**Action item:** Without pictures, retype the following entries exactly.

**Task inputs:**
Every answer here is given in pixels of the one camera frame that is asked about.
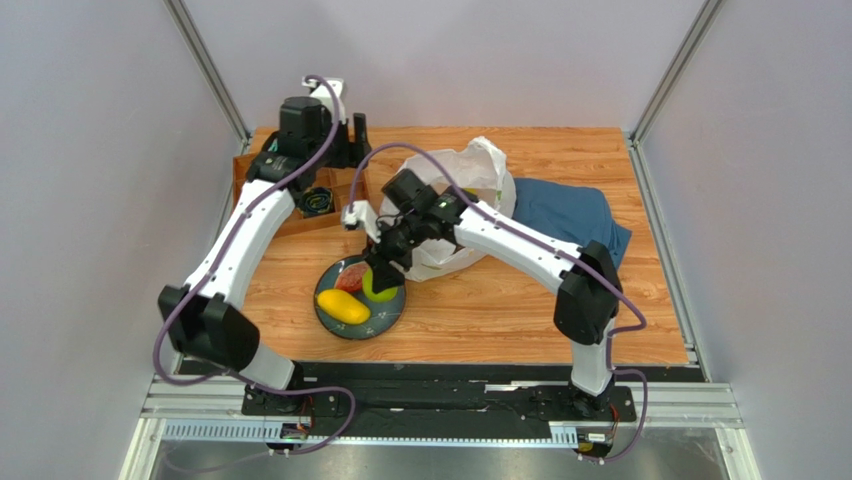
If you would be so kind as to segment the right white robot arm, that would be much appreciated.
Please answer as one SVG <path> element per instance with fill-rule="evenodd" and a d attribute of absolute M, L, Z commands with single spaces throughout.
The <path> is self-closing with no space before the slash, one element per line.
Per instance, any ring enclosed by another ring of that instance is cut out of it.
<path fill-rule="evenodd" d="M 367 234 L 363 256 L 373 272 L 375 292 L 402 285 L 414 249 L 427 240 L 445 240 L 496 258 L 555 297 L 553 323 L 571 343 L 569 408 L 586 419 L 611 412 L 611 335 L 624 294 L 604 245 L 579 246 L 549 237 L 455 185 L 438 193 L 409 169 L 382 191 L 397 210 L 392 220 L 380 219 L 366 201 L 351 202 L 342 214 L 347 229 Z"/>

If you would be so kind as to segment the fake green starfruit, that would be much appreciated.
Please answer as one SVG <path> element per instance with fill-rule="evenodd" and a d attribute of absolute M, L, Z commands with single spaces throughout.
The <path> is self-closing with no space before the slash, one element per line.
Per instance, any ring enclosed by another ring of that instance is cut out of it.
<path fill-rule="evenodd" d="M 374 274 L 368 268 L 362 275 L 362 292 L 368 300 L 374 303 L 385 303 L 394 299 L 398 294 L 397 287 L 381 289 L 380 291 L 376 291 L 374 287 Z"/>

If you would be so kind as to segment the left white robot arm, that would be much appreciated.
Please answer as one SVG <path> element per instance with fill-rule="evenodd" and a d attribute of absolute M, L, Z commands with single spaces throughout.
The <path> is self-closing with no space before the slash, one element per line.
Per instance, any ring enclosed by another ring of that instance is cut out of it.
<path fill-rule="evenodd" d="M 264 252 L 317 171 L 352 167 L 352 147 L 345 108 L 333 85 L 282 103 L 276 150 L 252 158 L 231 217 L 204 261 L 182 285 L 167 285 L 160 293 L 164 324 L 152 358 L 163 380 L 182 383 L 160 361 L 169 341 L 174 350 L 217 366 L 250 387 L 298 394 L 293 386 L 296 363 L 264 344 L 241 308 Z"/>

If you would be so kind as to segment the fake watermelon slice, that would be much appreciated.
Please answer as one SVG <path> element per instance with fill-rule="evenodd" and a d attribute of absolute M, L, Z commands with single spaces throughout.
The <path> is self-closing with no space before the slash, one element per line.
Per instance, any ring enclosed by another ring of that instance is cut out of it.
<path fill-rule="evenodd" d="M 334 288 L 348 293 L 361 291 L 364 275 L 369 270 L 369 265 L 363 261 L 346 266 L 338 275 Z"/>

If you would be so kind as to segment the white plastic bag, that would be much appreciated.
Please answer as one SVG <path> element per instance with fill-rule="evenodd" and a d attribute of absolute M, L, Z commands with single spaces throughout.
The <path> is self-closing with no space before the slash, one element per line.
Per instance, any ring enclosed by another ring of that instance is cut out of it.
<path fill-rule="evenodd" d="M 469 208 L 471 204 L 492 216 L 510 216 L 516 201 L 507 155 L 484 136 L 470 140 L 462 150 L 434 150 L 408 158 L 382 187 L 382 193 L 379 216 L 431 220 L 440 227 L 438 239 L 426 240 L 413 250 L 409 270 L 391 262 L 405 279 L 414 282 L 456 273 L 485 257 L 455 238 L 454 228 L 463 222 L 464 213 L 479 218 Z"/>

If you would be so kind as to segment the fake yellow mango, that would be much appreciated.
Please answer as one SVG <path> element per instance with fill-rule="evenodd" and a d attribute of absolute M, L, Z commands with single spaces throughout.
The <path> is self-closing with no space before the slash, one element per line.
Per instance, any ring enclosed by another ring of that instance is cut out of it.
<path fill-rule="evenodd" d="M 316 302 L 321 311 L 343 324 L 360 325 L 371 317 L 367 305 L 342 290 L 324 290 L 316 296 Z"/>

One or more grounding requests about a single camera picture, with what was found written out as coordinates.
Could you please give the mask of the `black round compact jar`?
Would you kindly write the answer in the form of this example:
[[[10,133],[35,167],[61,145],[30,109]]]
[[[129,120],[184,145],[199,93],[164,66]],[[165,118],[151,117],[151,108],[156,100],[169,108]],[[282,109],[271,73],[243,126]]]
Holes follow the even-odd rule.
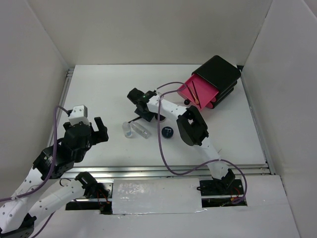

**Completed task:**
Every answer here is given in pixels of the one camera frame that is asked about.
If you would be so kind as to segment the right white robot arm, that would be much appreciated.
Please answer as one SVG <path> element per instance with fill-rule="evenodd" and a d attribute of absolute M, L, Z commands with single spaces throughout.
The <path> is self-closing with no space before the slash, one element per line.
Per instance, any ring enclosed by another ring of that instance is cut out of it.
<path fill-rule="evenodd" d="M 367 234 L 363 256 L 373 272 L 375 292 L 402 285 L 414 249 L 427 240 L 445 240 L 496 258 L 555 297 L 553 323 L 571 343 L 569 408 L 586 419 L 611 412 L 611 335 L 624 294 L 604 245 L 579 246 L 549 237 L 455 185 L 438 193 L 409 169 L 382 191 L 397 210 L 392 220 L 380 219 L 366 201 L 351 202 L 342 214 L 347 229 Z"/>

If you would be so kind as to segment the fake green starfruit, that would be much appreciated.
Please answer as one SVG <path> element per instance with fill-rule="evenodd" and a d attribute of absolute M, L, Z commands with single spaces throughout.
The <path> is self-closing with no space before the slash, one element per line.
Per instance, any ring enclosed by another ring of that instance is cut out of it.
<path fill-rule="evenodd" d="M 374 274 L 368 268 L 362 275 L 362 292 L 368 300 L 374 303 L 385 303 L 394 299 L 398 294 L 397 287 L 381 289 L 380 291 L 376 291 L 374 287 Z"/>

If you would be so kind as to segment the left white robot arm, that would be much appreciated.
Please answer as one SVG <path> element per instance with fill-rule="evenodd" and a d attribute of absolute M, L, Z commands with single spaces throughout.
The <path> is self-closing with no space before the slash, one element per line.
Per instance, any ring enclosed by another ring of that instance is cut out of it.
<path fill-rule="evenodd" d="M 264 252 L 317 171 L 352 167 L 352 147 L 345 108 L 333 85 L 282 103 L 276 150 L 252 158 L 231 217 L 204 261 L 182 285 L 167 285 L 160 293 L 164 324 L 152 358 L 163 380 L 182 383 L 160 361 L 169 341 L 174 350 L 217 366 L 250 387 L 298 394 L 293 386 L 296 363 L 264 344 L 241 308 Z"/>

If you would be so kind as to segment the fake watermelon slice, that would be much appreciated.
Please answer as one SVG <path> element per instance with fill-rule="evenodd" and a d attribute of absolute M, L, Z commands with single spaces throughout.
The <path> is self-closing with no space before the slash, one element per line.
Per instance, any ring enclosed by another ring of that instance is cut out of it.
<path fill-rule="evenodd" d="M 334 288 L 348 293 L 361 291 L 364 275 L 369 270 L 369 265 L 363 261 L 346 266 L 338 275 Z"/>

If you would be so kind as to segment the white plastic bag, that would be much appreciated.
Please answer as one SVG <path> element per instance with fill-rule="evenodd" and a d attribute of absolute M, L, Z commands with single spaces throughout.
The <path> is self-closing with no space before the slash, one element per line.
Per instance, any ring enclosed by another ring of that instance is cut out of it.
<path fill-rule="evenodd" d="M 469 208 L 471 204 L 492 216 L 510 216 L 516 201 L 507 155 L 484 136 L 470 140 L 462 150 L 434 150 L 408 158 L 382 187 L 382 193 L 379 216 L 431 220 L 440 227 L 438 239 L 426 240 L 413 250 L 409 270 L 391 262 L 405 279 L 414 282 L 456 273 L 485 257 L 455 238 L 454 228 L 463 222 L 464 213 L 479 218 Z"/>

If you would be so kind as to segment the fake yellow mango, that would be much appreciated.
Please answer as one SVG <path> element per instance with fill-rule="evenodd" and a d attribute of absolute M, L, Z commands with single spaces throughout.
The <path> is self-closing with no space before the slash, one element per line.
Per instance, any ring enclosed by another ring of that instance is cut out of it.
<path fill-rule="evenodd" d="M 316 302 L 321 311 L 343 324 L 360 325 L 371 317 L 367 305 L 342 290 L 324 290 L 316 296 Z"/>

One or more grounding requests about a single camera picture, with what was found written out as coordinates.
Could you please give the mask of the `black round compact jar`?
Would you kindly write the answer in the form of this example:
[[[10,133],[35,167],[61,145],[30,109]]]
[[[129,120],[184,145],[199,93],[164,66]],[[165,118],[151,117],[151,108],[156,100],[169,108]],[[282,109],[271,73],[243,126]]]
Holes follow the even-odd rule.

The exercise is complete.